START EXERCISE DATA

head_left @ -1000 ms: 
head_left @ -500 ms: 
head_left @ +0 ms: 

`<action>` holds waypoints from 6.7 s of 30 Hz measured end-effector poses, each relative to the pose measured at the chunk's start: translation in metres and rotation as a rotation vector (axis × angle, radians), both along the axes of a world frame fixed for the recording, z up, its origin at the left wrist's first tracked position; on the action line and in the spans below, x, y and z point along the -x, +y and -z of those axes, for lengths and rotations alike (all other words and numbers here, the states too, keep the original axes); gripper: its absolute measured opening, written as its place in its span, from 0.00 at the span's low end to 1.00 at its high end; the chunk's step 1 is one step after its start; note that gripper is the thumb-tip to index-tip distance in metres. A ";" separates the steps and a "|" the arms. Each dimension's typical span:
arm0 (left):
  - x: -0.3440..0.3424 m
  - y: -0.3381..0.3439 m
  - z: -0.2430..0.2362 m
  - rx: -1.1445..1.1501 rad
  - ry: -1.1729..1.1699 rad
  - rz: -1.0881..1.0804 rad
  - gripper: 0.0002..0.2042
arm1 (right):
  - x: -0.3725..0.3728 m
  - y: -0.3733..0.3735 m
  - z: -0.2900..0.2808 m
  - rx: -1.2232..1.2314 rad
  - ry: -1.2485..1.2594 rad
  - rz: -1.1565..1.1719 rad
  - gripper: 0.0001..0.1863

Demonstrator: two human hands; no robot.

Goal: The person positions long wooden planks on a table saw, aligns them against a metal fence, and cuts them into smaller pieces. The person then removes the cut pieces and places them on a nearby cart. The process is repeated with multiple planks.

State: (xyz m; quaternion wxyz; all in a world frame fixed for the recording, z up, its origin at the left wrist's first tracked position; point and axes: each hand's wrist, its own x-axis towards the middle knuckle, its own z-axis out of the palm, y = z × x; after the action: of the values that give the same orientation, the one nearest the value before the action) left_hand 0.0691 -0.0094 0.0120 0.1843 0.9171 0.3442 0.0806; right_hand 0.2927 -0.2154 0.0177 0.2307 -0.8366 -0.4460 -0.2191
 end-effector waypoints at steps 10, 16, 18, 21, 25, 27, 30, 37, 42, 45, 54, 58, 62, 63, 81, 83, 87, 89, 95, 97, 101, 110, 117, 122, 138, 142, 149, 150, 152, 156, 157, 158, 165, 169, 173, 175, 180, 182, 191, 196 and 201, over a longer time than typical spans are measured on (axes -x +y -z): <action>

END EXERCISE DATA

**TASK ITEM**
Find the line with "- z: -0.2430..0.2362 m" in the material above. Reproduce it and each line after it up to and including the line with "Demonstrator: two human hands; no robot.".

**ANSWER**
  - z: -0.2430..0.2362 m
  - rx: -1.1445..1.1501 rad
  - ry: -1.1729..1.1699 rad
  - rz: -1.0881..1.0804 rad
  - gripper: 0.0002..0.2042
arm1 (right):
  - x: -0.3725..0.3728 m
  - y: -0.3733..0.3735 m
  - z: -0.2900..0.2808 m
  - rx: -1.2232..1.2314 rad
  - ry: -1.2485..1.2594 rad
  - rz: -1.1565..1.1719 rad
  - gripper: 0.0001..0.1863

Demonstrator: two human hands; no robot.

For this exercise, the answer is now complete.